6. Bahwa sementara itu, dalam rentang waktu yang cenderung berdekatan dengan permohonan para Pemohon dalam perkara a quo, pengujian norma a quo juga dimohonkan dalam beberapa perkara lainnya sebagaimana diregistrasi dalam Perkara Nomor 87/PUU-XXII/2024 yang diajukan oleh 4 (empat) orang dosen yang tercatat sebagai pemilih aktif dalam kontestasi pemilu, Perkara Nomor 101/PUU-XXII/2024 yang diajukan oleh sebuah badan hukum yayasan dan seorang warga negara Indonesia penggiat pemilu, serta Perkara Nomor 129/PUU-XXII/2024 yang diajukan oleh seorang warga negara Indonesia yang memiliki hak pilih. Oleh karena adanya kesamaan norma yang dimohonkan pengujian dan kualifikasi pihak yang mengajukan permohonan yang dalam hal ini adalah perorangan warga negara Indonesia yang memiliki hak pilih dan organisasi yang concern di bidang pemilu, namun bukan pihak-pihak yang memenuhi kualifikasi sebagaimana telah disebutkan pada angka 3 di atas, maka pendapat berbeda (dissenting opinion) ini juga diarahkan pada perkara-perkara dimaksud.

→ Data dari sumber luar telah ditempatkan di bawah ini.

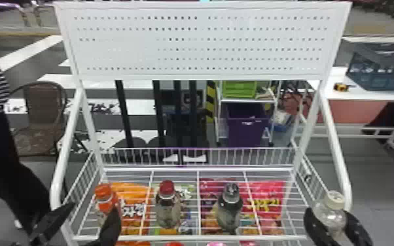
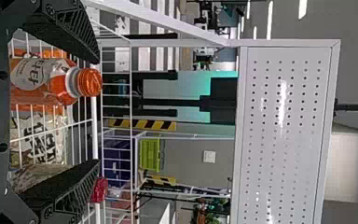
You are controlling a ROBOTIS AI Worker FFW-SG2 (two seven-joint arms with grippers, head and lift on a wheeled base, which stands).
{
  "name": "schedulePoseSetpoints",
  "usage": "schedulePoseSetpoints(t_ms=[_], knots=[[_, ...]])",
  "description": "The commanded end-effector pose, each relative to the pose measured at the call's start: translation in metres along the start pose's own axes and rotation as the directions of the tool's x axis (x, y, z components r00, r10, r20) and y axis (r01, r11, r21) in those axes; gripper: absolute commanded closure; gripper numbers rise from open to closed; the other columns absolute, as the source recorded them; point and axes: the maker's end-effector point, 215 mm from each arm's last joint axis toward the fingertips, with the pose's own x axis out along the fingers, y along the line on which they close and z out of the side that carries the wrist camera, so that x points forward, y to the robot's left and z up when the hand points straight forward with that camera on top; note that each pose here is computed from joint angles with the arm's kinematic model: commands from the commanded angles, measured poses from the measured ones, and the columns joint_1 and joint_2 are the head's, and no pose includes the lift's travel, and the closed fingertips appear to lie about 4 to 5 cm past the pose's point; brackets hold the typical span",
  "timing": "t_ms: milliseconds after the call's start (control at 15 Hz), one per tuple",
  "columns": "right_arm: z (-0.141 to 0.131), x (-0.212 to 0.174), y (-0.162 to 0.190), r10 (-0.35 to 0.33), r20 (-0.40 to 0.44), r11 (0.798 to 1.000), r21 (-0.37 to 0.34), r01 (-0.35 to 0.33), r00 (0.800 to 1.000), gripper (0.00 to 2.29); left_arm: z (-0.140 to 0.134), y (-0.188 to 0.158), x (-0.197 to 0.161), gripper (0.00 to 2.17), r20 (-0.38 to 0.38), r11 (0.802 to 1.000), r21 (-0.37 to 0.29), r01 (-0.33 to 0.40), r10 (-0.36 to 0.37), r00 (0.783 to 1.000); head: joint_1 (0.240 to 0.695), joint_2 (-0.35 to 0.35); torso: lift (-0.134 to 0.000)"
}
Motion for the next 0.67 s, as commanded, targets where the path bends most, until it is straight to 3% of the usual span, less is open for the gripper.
schedulePoseSetpoints(t_ms=[0,333,600], knots=[[0.007,-0.015,0.0,-0.003,0.007,1.0,-0.004,0.003,1.0,1.16,0.001,-0.001,0.0,0.13,0.003,1.0,0.0,0.001,-0.001,1.0,0.499,0.0,0.0],[0.025,-0.033,-0.001,-0.011,0.044,1.0,0.016,0.01,0.999,1.16,0.0,-0.001,-0.002,0.13,0.0,1.0,-0.002,-0.001,0.001,1.0,0.499,0.0,0.0],[0.012,-0.026,-0.004,-0.013,0.013,1.0,0.019,0.013,1.0,1.16,0.002,-0.001,-0.002,0.13,0.003,1.0,-0.002,0.001,-0.001,1.0,0.499,0.0,0.0]])
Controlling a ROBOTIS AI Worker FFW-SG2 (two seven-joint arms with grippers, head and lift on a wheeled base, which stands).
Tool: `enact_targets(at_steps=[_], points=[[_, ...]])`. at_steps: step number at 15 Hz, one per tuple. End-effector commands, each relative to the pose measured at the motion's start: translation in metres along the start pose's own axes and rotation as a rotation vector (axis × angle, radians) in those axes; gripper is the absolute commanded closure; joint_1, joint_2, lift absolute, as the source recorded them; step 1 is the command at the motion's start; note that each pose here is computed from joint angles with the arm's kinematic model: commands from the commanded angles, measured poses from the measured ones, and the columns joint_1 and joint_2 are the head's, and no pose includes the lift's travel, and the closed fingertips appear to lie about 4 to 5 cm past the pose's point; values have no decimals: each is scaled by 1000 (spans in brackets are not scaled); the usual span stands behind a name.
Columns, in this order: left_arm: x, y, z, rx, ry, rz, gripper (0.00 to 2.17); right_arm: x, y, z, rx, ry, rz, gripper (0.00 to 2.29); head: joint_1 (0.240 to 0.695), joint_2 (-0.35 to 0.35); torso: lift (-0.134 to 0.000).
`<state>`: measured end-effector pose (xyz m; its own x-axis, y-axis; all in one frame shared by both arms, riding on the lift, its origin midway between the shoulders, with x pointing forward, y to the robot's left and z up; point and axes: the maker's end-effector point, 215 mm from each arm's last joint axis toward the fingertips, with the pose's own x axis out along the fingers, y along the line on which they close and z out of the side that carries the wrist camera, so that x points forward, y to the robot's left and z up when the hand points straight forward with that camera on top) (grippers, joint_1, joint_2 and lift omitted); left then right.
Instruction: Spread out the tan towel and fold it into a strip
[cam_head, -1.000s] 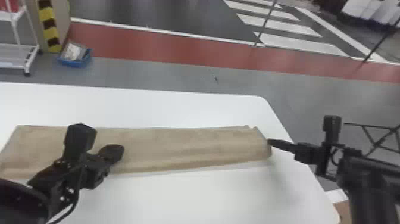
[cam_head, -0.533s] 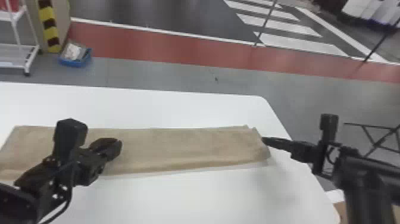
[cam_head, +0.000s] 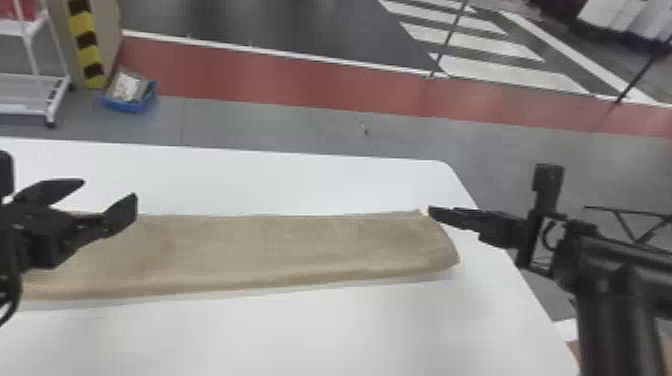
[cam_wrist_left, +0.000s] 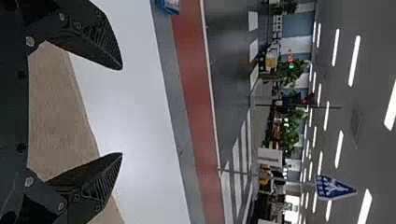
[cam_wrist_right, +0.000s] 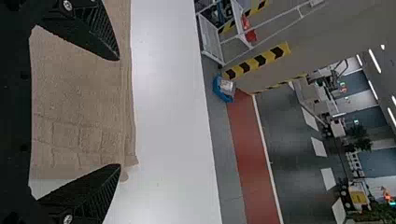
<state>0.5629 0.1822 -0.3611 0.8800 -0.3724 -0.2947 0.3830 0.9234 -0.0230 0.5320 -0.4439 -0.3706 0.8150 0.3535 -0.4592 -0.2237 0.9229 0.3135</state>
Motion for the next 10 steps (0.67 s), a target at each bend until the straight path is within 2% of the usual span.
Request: enact_targets(at_steps=[1,2,4,5,6,7,10], points=[[-7,48,8,-29,-10,58,76,18,24,7,-23,19,50,83,695,-281,-124],[-8,60,7,-37,8,63,76,25,32,7,-13,39,69,83,695,-229,-124],[-11,83,-15,-93,126,74,76,34,44,7,12,71,94,83,695,-185,-124],[-12,90,-23,-121,169,77,76,38,50,5,41,96,113,83,695,-164,-124],[-14,96,-25,-139,179,85,76,40,54,4,64,114,130,83,695,-146,-124],[-14,96,-26,-152,189,76,76,44,56,-2,75,141,138,83,695,-130,-124],[-25,98,-57,-216,299,69,76,42,41,-7,87,180,124,80,695,-95,-124]])
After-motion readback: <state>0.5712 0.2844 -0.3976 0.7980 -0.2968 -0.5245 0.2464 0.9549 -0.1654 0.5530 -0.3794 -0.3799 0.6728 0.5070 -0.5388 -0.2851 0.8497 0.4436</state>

7. Bahwa berdasarkan seluruh uraian pertimbangan hukum di atas, kami berpendapat bahwa Mahkamah seharusnya menyatakan para Pemohon tidak memiliki kedudukan hukum dan oleh karenanya permohonan para Pemohon tidak dapat diterima (niet ontvankelijke verklaard).

Adapun Hakim Konstitusi Daniel dan Anwar, memiliki pandangan berbeda dengan tujuh hakim konstitusi lainnya yang juga mengadili perkara ini. Antara lain Suhartoyo selaku ketua majelis hakim merangkap anggota, Saldi Isra, M. Guntur Hamzah, Arsul Sani, Arief Hidayat, Enny Nurbaningsih, dan Ridwan Mansyur, masing-masing sebagai anggota.